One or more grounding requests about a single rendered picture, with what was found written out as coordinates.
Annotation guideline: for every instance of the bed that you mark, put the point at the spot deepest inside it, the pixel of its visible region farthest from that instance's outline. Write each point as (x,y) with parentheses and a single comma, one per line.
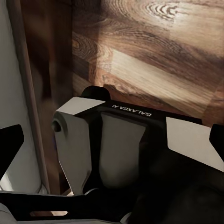
(35,81)

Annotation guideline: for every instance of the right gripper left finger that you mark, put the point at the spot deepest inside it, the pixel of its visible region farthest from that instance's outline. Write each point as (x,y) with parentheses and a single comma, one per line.
(11,140)

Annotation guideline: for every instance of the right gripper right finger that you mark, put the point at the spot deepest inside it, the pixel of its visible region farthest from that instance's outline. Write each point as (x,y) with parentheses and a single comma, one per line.
(217,139)

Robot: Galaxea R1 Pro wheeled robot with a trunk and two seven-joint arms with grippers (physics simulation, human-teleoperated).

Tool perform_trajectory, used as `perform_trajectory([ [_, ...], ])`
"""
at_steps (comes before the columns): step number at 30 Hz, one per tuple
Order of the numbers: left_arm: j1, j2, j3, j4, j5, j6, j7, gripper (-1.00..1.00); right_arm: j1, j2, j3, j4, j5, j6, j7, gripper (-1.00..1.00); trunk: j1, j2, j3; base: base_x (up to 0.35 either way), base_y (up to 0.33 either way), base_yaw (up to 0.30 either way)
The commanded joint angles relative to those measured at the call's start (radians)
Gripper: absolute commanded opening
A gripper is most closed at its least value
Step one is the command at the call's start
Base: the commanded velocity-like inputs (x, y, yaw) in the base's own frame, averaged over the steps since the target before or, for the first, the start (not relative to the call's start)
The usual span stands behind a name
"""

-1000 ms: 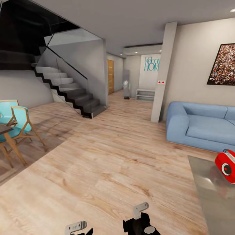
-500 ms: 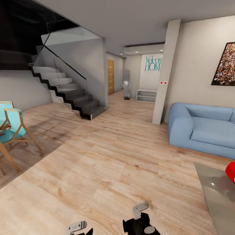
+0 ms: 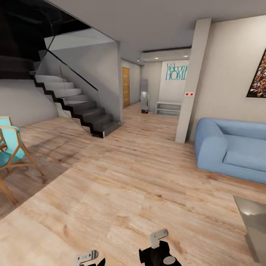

*-*-*

* **YOUR OBJECTIVE**
Output everything in the records exactly, leaving pictures out.

* **TASK SOLUTION**
One or more grounding requests about a single rendered picture, with what was found written out as coordinates.
Annotation guideline: for every instance of the bed that you mark, put the point at the spot deepest inside it, the pixel of its visible region farthest from that instance's outline. Write each point as (x,y) with parentheses and a single comma, one per line.
(35,81)

Annotation guideline: for every instance of the right gripper left finger that you mark, put the point at the spot deepest inside it, the pixel of its visible region farthest from that instance's outline. Write each point as (x,y) with parentheses and a single comma, one per line.
(11,140)

Annotation guideline: for every instance of the right gripper right finger that you mark, put the point at the spot deepest inside it, the pixel of its visible region farthest from that instance's outline. Write each point as (x,y) with parentheses and a single comma, one per line.
(217,139)

Robot: Galaxea R1 Pro wheeled robot with a trunk and two seven-joint arms with grippers (physics simulation, human-teleoperated).

Tool perform_trajectory, used as `perform_trajectory([ [_, ...], ])`
"""
at_steps (comes before the columns): step number at 30 Hz, one per tuple
Order of the numbers: left_arm: j1, j2, j3, j4, j5, j6, j7, gripper (-1.00..1.00); right_arm: j1, j2, j3, j4, j5, j6, j7, gripper (-1.00..1.00); trunk: j1, j2, j3; base: base_x (up to 0.35 either way), base_y (up to 0.33 either way), base_yaw (up to 0.30 either way)
The commanded joint angles relative to those measured at the call's start (radians)
Gripper: absolute commanded opening
A gripper is most closed at its least value
Step one is the command at the call's start
Base: the commanded velocity-like inputs (x, y, yaw) in the base's own frame, averaged over the steps since the target before or, for the first, the start (not relative to the call's start)
The usual span stands behind a name
"""

-1000 ms: 
-500 ms: 
+0 ms: 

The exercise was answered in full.